Cooney suddenly stops scanning the bar and looks directly at me.
“I just want to stress that Cooney’s Tavern wouldn’t be here without a group of dedicated bartenders and loyal customers.”
I look around at the people drinking and visiting at three in the afternoon on a school day. Cooney calls them all by name, knows exactly what they drink, how many drinks they drink, and when to bring their drink. It’s like watching a Paris waiter at work. Understated professionalism.
So, Cooney, what about those blue and purple windows up front?

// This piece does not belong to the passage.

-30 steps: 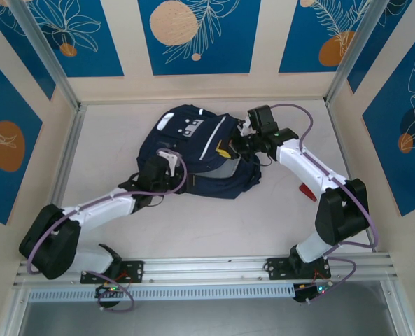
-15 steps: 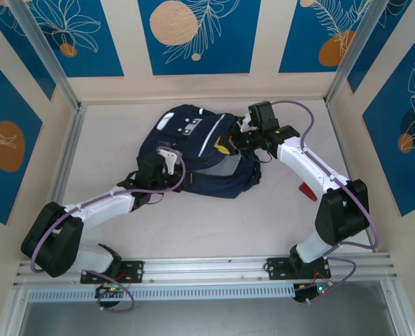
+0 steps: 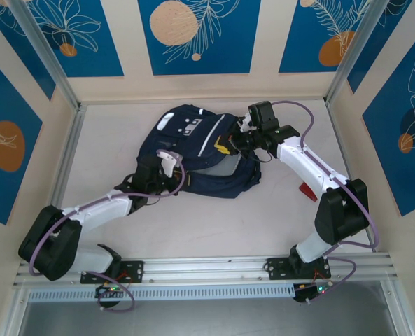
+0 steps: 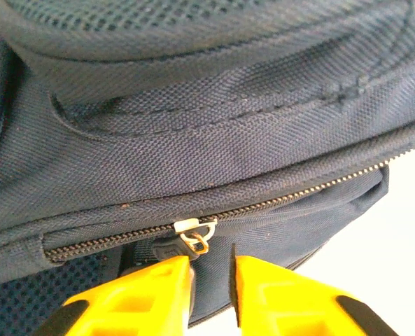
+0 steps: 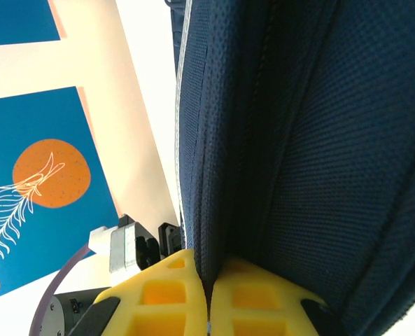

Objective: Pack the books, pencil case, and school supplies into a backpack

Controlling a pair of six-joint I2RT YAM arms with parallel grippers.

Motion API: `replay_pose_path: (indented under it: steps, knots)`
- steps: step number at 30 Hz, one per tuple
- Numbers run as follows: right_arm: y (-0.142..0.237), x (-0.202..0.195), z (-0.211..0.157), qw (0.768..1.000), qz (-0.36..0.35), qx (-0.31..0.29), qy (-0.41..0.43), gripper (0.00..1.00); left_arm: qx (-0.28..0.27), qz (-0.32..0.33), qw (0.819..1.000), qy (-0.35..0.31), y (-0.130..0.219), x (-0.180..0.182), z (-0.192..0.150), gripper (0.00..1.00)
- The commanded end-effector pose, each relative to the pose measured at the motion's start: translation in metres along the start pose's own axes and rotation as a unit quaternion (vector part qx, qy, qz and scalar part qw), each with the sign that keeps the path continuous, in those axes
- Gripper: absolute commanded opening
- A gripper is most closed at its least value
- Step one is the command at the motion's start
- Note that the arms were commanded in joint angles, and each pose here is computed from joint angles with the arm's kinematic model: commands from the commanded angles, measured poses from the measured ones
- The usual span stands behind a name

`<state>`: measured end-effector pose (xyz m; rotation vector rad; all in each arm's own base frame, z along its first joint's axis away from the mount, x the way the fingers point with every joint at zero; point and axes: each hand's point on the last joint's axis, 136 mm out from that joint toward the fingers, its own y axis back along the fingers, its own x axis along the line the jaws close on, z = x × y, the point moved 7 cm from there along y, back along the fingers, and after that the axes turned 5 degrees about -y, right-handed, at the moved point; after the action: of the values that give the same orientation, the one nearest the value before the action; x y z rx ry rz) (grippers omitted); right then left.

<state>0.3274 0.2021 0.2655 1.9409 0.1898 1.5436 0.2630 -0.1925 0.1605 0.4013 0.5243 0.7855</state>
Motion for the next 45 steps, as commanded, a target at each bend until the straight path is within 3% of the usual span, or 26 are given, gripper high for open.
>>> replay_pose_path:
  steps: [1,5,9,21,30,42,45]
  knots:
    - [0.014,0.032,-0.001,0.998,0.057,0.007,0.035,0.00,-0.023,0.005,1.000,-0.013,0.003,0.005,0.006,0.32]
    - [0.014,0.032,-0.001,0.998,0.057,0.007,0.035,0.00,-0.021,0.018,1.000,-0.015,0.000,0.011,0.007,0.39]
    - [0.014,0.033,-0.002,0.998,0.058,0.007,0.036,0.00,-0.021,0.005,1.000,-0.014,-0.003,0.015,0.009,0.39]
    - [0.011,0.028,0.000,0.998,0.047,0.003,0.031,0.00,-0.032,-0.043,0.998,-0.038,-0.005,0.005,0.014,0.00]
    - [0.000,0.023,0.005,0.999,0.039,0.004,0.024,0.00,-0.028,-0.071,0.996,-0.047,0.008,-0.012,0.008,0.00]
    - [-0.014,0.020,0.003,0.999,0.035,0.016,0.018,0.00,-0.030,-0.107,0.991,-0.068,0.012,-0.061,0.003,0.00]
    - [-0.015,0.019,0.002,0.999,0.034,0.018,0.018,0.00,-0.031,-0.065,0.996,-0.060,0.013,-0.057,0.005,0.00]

“Those windows up there? I got those in 9th grade. I was working for a neighborhood contractor and I was cleaning up the job site near Holy Trinity. Those windows were out of the church hall. Nobody wanted them and they’d been thrown out. And so I took them home and put them in the basement. They were there for 10 years.”
Cooney draws a beer for a fellow down on the west end of the bar.
He returns and continues.
“When I first brought the windows home, my dad asked, ‘What are you going to do with these?’ In 9th grade I said, ‘I’m going to put them in my neighborhood bar.’”
Cooney smiles to himself for a brief moment and shakes his head.
“My dad just looked at me.”
And with that, Cooney goes back to work, as the afternoon light shimmers through the window and splashes purple and blue against the bar.